CJUE

L’été des ordonnances (d'irrecevabilité) : un peu de ménage dans le prétoire

CJUE, Ord., 5ème chbre, 4 juillet 2012, Procédure pénale c. Ahmed Ettaghi, Aff. C-73/12.

CJUE, Ord., 5ème chbre, 4 juillet 2012, Procédure pénale c. Abd Aziz Tam, Aff. C-74/12.

CJUE, Ord., 5ème chbre, 4 juillet 2012, Procédure pénale c. Majali Abdel,  Aff. C-75/12.

La Cour de justice a toujours marqué son attachement à la coopération juridictionnelle dans l’espace européen. Coopération qui s’exerce désormais sous l’égide de la loyauté[1]. Pourtant, la juridiction européenne est parfois tenue de rappeler les conditions de fond et de forme de cette coopération. A ce titre, le mois de juillet a été l’occasion d’un petit rappel à l’ordre sous la forme de cinq d’ordonnances d’irrecevabilité.

S’agissant des exigences de forme, et conformément à la jurisprudence Telemarsicabruzzo, la Cour de justice a d’abord rappelé dans trois ordonnances du 4 juillet 2012[2], que «  la nécessité de parvenir à une interprétation du droit de l’Union qui soit utile pour le juge national exige que celui-ci définisse le cadre factuel et réglementaire dans lequel s’insèrent les questions qu’il pose ou que, à tout le moins, il explique les hypothèses factuelles sur lesquelles ces questions sont fondées », avant d’en conclure qu’une décision de renvoi qui « ne contient aucune description, même succincte, du cadre factuel et réglementaire du litige au principal et n’explicite pas non plus les hypothèses factuelles sur lesquelles la demande de décision préjudicielle est fondée » est manifestement irrecevable au sens de l’article 92§1 et 103§1 du règlement de procédure.

Elle a ensuite rappelé au sujet des exigences de fond, que « dans le cadre d’un renvoi préjudiciel au titre de l’article 267 TFUE, la Cour peut uniquement interpréter le droit de l’Union dans les limites des compétences attribuées à celle-ci », et qu’ainsi si elle « doit fournir tous les éléments d’interprétation nécessaires à l’appréciation, par la juridiction nationale, de la conformité de cette réglementation avec le droit de l’Union dont elle assure le respect », elle ne dispose pas en revanche « d’une telle compétence lorsque, d’une part, l’objet du litige au principal ne présente aucun élément de rattachement au droit de l’Union et, d’autre part, la réglementation dont l’interprétation est demandée ne se situe pas dans le cadre du droit de l’Union ». La juridiction européenne en déduit logiquement dans l’affaire Hermes Hitel és Faktor Zrt[3] son incompétence, puisque « le litige au principal porte sur des dispositions du droit national qui s’appliquent dans un contexte purement national et ne présente pas de lien avec le droit de l’Union ».

De même rejette-t-elle dans l’affaire Gennaro Currà[4], la question préjudicielle ayant pour objet les règles du droit international relatives à l’immunité juridictionnelle des organes étatiques.

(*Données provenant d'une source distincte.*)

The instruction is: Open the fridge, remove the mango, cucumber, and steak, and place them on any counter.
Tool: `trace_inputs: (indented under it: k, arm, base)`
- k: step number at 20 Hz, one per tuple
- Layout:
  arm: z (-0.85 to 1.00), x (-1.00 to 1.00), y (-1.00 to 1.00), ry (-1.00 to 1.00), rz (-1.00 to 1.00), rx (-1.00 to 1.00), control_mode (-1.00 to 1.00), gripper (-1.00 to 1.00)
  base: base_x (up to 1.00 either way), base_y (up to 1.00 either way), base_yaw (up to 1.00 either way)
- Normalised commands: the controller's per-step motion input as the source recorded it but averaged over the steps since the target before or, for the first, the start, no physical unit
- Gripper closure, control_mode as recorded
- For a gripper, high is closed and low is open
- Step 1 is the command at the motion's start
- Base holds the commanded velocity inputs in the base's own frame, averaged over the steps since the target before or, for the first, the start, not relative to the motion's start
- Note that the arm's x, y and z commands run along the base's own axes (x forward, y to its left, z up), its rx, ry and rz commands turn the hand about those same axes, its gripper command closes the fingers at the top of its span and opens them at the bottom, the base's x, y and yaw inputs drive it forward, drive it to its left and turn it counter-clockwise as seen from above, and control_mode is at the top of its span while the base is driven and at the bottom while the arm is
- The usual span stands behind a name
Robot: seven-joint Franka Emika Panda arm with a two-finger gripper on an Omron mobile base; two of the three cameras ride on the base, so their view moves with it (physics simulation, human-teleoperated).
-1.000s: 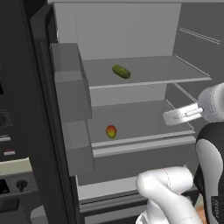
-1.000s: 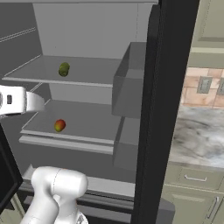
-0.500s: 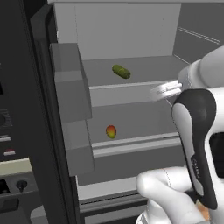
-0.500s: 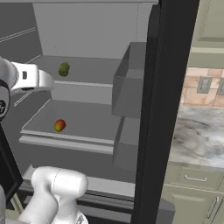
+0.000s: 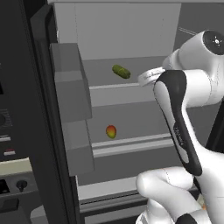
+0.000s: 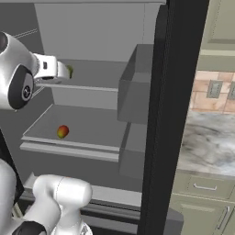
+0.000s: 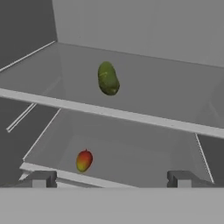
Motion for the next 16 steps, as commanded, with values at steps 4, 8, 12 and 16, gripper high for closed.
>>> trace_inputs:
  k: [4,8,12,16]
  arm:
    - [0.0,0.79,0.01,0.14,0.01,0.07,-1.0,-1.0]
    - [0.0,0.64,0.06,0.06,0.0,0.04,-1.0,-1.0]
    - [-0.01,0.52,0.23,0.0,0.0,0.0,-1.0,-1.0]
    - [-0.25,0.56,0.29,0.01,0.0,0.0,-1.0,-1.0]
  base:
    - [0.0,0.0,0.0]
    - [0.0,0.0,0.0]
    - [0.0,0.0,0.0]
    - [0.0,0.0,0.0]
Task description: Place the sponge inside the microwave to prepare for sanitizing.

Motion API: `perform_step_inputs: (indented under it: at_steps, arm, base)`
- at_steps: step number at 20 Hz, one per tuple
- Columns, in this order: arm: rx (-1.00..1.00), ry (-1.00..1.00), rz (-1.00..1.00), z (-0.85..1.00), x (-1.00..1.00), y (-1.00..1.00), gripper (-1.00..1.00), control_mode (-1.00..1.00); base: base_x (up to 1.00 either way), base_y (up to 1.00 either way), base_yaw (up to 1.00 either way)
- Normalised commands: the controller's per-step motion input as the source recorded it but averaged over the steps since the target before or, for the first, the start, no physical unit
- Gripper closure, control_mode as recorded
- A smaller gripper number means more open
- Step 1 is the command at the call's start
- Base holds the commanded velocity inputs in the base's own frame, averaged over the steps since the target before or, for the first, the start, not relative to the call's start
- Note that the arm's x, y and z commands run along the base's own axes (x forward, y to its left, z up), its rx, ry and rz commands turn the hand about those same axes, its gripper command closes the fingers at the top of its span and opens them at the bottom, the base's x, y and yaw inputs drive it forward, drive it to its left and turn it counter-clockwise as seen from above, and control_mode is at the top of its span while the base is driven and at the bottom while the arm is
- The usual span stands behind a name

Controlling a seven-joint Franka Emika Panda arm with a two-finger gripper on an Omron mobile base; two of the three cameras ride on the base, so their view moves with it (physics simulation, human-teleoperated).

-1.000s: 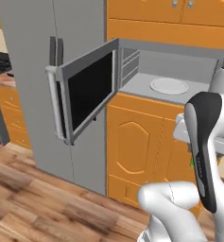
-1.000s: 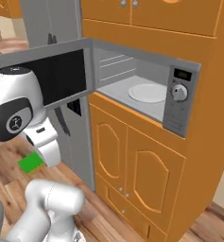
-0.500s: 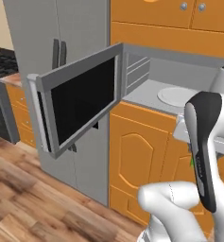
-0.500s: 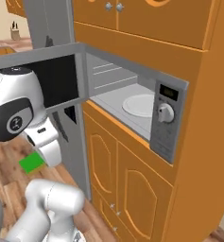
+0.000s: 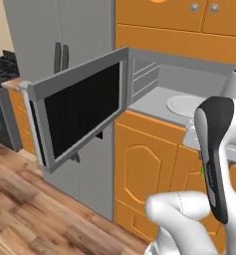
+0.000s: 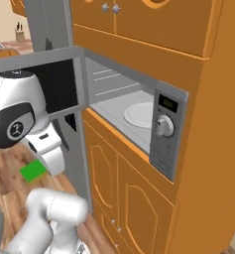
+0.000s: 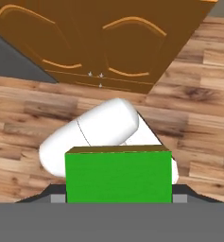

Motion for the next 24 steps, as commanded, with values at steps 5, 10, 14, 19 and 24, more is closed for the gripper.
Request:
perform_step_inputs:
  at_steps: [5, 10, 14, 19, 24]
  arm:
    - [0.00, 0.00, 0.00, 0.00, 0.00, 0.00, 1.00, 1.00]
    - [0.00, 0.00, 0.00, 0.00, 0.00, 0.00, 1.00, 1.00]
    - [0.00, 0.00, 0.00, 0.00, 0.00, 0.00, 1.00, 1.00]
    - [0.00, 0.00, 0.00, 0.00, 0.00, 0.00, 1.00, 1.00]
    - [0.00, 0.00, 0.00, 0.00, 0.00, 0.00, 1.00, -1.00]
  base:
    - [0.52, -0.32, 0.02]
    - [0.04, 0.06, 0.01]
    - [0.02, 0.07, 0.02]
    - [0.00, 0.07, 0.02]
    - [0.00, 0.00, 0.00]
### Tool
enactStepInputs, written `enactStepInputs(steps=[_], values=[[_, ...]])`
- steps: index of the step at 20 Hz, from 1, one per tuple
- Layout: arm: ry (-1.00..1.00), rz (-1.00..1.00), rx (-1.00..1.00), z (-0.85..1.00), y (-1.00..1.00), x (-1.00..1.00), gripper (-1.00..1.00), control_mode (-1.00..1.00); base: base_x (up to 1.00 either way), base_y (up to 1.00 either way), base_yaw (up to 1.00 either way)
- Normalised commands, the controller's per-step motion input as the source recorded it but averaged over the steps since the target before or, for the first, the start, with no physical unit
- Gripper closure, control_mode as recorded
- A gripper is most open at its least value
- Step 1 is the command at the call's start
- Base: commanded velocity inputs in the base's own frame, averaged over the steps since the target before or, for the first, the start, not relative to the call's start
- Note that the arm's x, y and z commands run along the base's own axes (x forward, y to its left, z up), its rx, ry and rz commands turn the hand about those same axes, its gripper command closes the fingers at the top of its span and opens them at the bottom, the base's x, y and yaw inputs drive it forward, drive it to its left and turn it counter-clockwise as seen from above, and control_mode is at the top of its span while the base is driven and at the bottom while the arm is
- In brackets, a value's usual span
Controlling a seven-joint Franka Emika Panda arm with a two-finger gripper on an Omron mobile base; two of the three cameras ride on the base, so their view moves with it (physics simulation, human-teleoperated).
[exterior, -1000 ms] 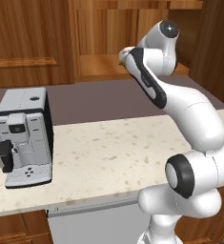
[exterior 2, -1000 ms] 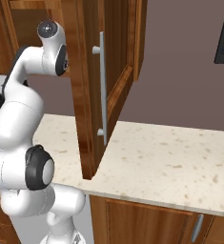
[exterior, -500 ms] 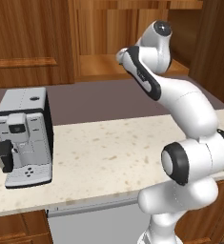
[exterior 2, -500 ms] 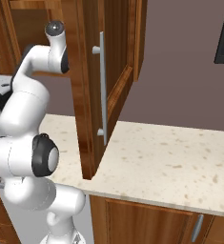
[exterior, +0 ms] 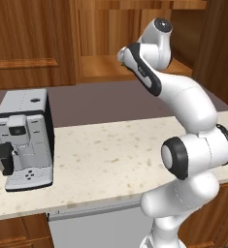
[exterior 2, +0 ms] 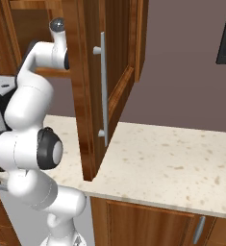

En effet, bien que « les compétences de l’Union doivent être exercées dans le respect du droit international » et même si la Cour doit parfois « appliquer le droit international et peut [alors] être amenée à interpréter certaines règles relevant de ce droit », rien dans la décision de renvoi ne laisse à penser que le litige au principal « puisse relever du champ d’application du droit de l’Union ni, partant, des règles de droit international ayant une incidence sur l’interprétation du droit de l’Union ». La juridiction oppose en conséquence son incompétence ratione materiae.

Si les raisonnements développés sur le fond ne sont absolument pas de nature à étonner, on peut penser que la simultanéité de ces ordonnances devrait, en ces temps d’engorgement du prétoire luxembourgeois, inviter les juridictions nationales à faire preuve d’un minimum de circonspection dans le recours à la procédure préjudiciel.